Si les paysages photographiques présentés dans l’exposition Regarding Landscape ne sont que quelques fragments arrachés au paysage souverain et enveloppant, il faudrait plutôt les appeler des vues. Dans cette optique, les œuvres de Tokihiro Sato et celles de Hiroshi Sugimoto seraient peut-être les plus réussies, car par elles semble passer cette idée unifiante de nature. Pourtant, elles sont des plus construites, le fait photographique étant ici subtilement signifié par la composition des images et renforcé par leur mise en place, séquentielle dans le cas de Sugimoto et pour Sato, en transparence sur les grandes fenêtres de la galerie heureusement dégagées pour l’occasion.
Autre séquence, les images de Roni Horn, succession de vues rapprochées d’un plan d’eau, tous cadrages similaires mais variations dans les couleurs et les textures, loin d’évoquer « les transformations et fluctuations incessantes [de la nature] » montrent plutôt la Tamise dans des états qu’on ne saurait qualifier de naturels. Il y a là du plus ou moins glauque, du plus ou moins opaque, témoignant (si toutefois il est de l’intention de l’artiste de témoigner de quoi que ce soit) d’un état de dégradation peu engageant. De même, les photographies de Stan Douglas, de Robin Collyer, de Jean-Marc Bustamante, de Robert Adams et celle de Geoffrey James nous parlent de la cohabitation de forces contradictoires, de l’intervention humaine et de ce qui advient de la nature. (Le pittoresque Saint-Octave de G. James ne montre pas autre chose qu’une « nature » soumise par l’humain à son usage, fût-il agricole.)
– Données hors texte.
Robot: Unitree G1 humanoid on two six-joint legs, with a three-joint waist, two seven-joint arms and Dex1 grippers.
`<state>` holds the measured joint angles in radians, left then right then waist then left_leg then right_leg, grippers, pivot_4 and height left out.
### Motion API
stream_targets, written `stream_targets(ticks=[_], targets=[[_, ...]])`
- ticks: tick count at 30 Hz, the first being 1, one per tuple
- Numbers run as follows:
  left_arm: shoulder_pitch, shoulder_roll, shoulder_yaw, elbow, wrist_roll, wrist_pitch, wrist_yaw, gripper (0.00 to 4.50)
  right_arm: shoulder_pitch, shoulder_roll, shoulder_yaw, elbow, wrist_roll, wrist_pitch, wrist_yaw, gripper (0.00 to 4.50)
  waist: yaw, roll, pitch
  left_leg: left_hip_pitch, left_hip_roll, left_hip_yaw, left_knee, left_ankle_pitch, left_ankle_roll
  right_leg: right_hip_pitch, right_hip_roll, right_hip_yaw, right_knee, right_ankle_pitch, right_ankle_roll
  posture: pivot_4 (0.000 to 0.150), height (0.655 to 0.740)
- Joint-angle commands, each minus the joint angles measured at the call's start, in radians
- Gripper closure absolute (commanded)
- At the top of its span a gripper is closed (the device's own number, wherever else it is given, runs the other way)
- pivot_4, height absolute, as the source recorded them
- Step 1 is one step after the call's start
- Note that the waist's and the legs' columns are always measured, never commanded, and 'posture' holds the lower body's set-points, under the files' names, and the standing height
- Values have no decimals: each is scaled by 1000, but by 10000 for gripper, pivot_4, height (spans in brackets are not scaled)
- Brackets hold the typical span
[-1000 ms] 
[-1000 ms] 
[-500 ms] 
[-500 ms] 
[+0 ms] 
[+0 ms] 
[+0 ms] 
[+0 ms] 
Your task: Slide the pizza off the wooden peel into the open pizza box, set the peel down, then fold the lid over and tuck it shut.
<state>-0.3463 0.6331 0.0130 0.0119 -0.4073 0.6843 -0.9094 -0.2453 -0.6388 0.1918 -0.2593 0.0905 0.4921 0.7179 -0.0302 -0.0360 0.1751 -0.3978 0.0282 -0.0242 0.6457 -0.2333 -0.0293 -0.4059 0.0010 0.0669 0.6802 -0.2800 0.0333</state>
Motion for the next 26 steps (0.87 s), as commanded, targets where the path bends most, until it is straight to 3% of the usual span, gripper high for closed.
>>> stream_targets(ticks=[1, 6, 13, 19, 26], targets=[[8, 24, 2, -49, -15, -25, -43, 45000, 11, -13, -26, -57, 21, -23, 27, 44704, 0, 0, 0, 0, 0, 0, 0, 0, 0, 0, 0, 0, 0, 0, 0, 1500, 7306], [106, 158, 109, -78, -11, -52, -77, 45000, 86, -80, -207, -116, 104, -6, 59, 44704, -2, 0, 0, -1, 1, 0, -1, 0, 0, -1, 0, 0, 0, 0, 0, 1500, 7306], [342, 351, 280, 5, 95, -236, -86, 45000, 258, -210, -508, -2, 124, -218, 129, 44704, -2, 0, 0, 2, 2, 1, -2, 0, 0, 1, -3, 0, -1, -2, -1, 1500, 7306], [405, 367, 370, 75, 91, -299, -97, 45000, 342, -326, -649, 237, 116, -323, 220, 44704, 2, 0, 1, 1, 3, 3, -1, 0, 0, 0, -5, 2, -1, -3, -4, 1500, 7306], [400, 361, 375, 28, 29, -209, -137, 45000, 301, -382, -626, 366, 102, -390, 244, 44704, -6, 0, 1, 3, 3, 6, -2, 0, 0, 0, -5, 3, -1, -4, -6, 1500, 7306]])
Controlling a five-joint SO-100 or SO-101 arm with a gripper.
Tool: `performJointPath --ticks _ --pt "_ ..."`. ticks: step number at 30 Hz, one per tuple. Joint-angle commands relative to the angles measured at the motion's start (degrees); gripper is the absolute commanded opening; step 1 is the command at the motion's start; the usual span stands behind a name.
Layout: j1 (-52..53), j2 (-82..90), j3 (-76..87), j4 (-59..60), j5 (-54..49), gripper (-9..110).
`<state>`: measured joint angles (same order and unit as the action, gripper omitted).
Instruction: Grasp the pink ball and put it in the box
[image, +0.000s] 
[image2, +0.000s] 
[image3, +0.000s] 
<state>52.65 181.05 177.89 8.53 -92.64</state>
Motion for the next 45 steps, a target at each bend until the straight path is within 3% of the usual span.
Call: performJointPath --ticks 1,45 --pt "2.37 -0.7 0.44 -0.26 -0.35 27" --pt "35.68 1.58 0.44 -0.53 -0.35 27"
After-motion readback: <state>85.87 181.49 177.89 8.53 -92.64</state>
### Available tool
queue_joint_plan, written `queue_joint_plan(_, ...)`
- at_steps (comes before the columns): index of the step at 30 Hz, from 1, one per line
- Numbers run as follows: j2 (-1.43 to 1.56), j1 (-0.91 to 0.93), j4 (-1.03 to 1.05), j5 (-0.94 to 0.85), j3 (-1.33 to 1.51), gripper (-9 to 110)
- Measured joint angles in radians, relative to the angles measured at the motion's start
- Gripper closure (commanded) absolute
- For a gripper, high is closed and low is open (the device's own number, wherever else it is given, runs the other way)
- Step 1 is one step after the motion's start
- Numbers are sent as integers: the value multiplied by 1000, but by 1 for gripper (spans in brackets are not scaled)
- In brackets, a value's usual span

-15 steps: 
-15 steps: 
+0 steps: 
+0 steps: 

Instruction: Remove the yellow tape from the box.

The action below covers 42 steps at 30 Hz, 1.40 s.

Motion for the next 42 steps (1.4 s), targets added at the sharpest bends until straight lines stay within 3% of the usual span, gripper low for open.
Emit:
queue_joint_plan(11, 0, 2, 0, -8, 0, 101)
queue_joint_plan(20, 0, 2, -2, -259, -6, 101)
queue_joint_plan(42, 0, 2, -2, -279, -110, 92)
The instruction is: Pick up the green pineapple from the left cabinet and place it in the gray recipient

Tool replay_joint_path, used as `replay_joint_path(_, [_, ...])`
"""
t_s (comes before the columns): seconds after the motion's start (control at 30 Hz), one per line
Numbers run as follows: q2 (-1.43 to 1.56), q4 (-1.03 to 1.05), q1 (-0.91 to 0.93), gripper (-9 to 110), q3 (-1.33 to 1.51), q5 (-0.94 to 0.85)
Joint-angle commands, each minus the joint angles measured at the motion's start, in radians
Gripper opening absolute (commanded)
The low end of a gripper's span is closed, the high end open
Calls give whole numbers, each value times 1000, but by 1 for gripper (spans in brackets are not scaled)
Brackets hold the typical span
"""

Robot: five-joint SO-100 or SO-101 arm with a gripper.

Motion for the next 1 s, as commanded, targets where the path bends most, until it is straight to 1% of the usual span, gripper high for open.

Les collages de Svetlana Kopystiansky, juxtapositions d’impressions offset de tableaux bucoliques connus et de photographies assez quelconques mais qui s’intègrent parfaitement aux offset, au point que si l’on n’est pas attentif (et de par la petite taille des montages) on ne remarque pas le subterfuge, composent un constat remarquable dans sa simplicité sur la notion de paysage. Quant aux cartes postales de Sherrie Levine, avec toute leur ironie (l’étalage du pittoresque convenu des couchers de soleil, des rivières avec effet de filé, des feuilles d’automne), elles constituent certainement un commentaire très juste : geste de récupération avoué dont l’artiste a le secret, mais qui ne demande aucun déplacement en zones périurbaines pour prélever des vues qui font réfléchir sur l’état des lieux, elles portent pourtant l’évidence d’une distance critique au regard de tout ce que comprend le paysage comme construction culturelle. Et loin de croire, avec le commissaire, qu’elle « se complaît dans l’inconvenance », reconnaissons plutôt qu’elle a, ici, le dernier mot.
2 Rosalind Krauss, « Les espaces discursifs de la photographie », Le Photographique. Pour une théorie des écarts, Paris, Macula, 1990, p. 45.